Blowers pointed to the creative blockchain constructs of peer-to-peer networks, game theoretics and cryptography. “There are some advancements in smart contracts where the smart contracts aren't so much a contract as much as they are an artificial intelligence that enables secure communications and proof in verifiability of message trafficking,” she said. “These constructs allow for a negotiation of autonomy—autonomous distributed systems to be enabled through blockchain. They allow for multiple levels of encryption, even deceptive messaging to kind of throw things off, and untraceable communications.”

Terry Carpenter, director and program executive officer, Services Development Directorate, Defense Information Systems Agency (DISA), acknowledged that the warfighter is hindered by the sheer amount of data coming off of sensors and systems. “I listen to the warfighter and the folks trying to deal with this new domain and what I overwhelmingly hear is this volume of data and just moving that volume of data to the cloud [is difficult],” he said. AI can make a difference on the battlefield, but not without forethought.

With kinetic warfare, Carpenter said, leaders put a lot of energy into building the policies procedures, the concept of operations (CONOPS). For the cyber domain, leaders need to do the same. “It's an opportunity but it's also a challenge,” he warned. “And the challenge is we need to take the time to get a handle on that data and what it's really telling us and tag it appropriately so that when we do get to AI, we can actually make heads or tails from it from it in a meaningful way faster, because we took the time to really understand it.” If not, he said, “When you're looking at the data [it could be indicating] all kinds of false positives.”

Daniel Prieto, strategic executive, Google Cloud, advised not to treat AI “separately as some shiny object” because doing so could lead to moving “too quickly” to fully autonomous activities.
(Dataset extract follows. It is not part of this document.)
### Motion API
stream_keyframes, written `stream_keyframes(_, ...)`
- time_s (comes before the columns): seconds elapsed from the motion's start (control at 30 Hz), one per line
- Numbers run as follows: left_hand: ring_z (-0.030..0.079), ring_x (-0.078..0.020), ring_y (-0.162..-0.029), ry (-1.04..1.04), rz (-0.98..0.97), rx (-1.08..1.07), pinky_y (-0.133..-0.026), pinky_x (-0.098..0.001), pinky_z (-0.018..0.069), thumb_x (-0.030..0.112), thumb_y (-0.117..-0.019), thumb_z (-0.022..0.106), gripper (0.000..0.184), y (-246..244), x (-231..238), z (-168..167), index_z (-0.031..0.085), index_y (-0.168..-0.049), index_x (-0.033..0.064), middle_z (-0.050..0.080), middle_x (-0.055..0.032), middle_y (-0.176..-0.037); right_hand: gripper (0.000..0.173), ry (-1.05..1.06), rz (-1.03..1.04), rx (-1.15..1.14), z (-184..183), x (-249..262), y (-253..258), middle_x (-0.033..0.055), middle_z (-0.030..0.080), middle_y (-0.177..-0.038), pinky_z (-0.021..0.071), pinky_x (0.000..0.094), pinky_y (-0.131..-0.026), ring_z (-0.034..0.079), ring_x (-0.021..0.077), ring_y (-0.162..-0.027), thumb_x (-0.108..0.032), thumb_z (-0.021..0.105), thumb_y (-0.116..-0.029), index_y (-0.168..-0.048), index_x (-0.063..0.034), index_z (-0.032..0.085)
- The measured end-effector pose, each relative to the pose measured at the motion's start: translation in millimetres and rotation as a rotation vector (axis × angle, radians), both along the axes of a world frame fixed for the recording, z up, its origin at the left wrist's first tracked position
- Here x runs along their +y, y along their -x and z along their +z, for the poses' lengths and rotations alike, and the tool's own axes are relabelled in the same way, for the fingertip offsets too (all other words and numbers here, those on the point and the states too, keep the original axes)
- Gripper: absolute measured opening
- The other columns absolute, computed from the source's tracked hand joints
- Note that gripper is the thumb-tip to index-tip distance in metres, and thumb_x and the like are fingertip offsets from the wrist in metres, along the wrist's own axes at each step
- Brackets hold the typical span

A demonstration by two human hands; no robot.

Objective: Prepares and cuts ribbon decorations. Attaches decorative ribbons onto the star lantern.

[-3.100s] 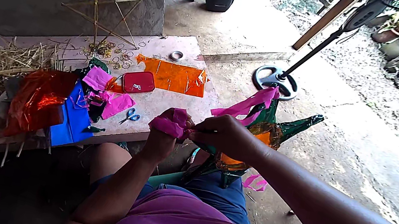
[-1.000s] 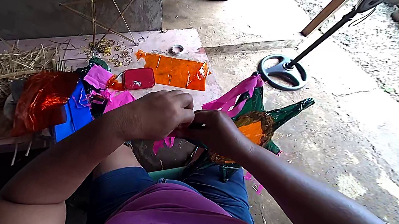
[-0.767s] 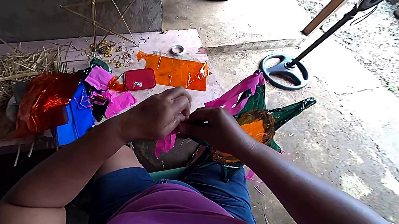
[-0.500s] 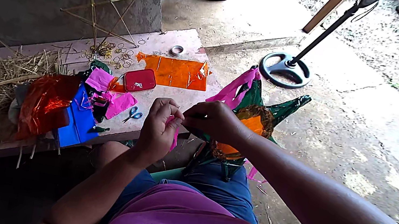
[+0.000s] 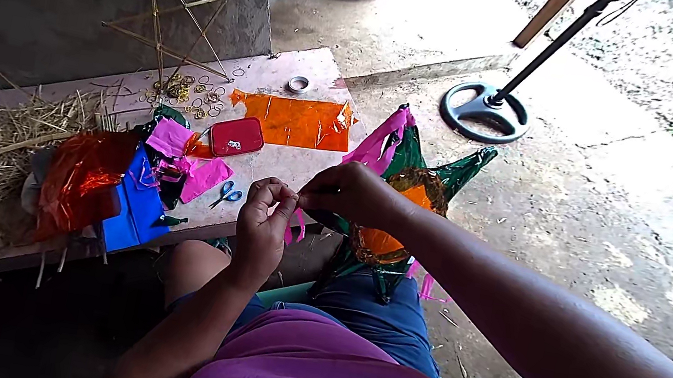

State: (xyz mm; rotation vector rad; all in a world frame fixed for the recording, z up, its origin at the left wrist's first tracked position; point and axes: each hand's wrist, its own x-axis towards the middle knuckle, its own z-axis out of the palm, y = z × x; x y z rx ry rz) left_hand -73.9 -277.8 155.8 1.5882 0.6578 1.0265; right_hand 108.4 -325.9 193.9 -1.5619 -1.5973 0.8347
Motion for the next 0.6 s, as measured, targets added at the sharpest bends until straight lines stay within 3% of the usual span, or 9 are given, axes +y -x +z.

AI could make an impact in “augmenting the human element,” he said, cautioning that AI should not be “unleashed” independently. “It should always be learning from human analysts to always tune the AI and ML models,” he stated. “I think there's so much out there in terms of military use of AI, but we always need to tether it to the success of the men and women on the front lines. Our objectives should be to keep a human in the loop for a significant time [to come] before we even contemplate purely autonomous action.”

Prieto agreed that quality data was the key to AI. “It’s true, it’s sort of a garbage in garbage out if the data is flawed.” He also thought that training AI models was not easy. “It takes large volumes of data before you get confidence in it and it requires appropriate tagging of data elements to build the right models,” he said.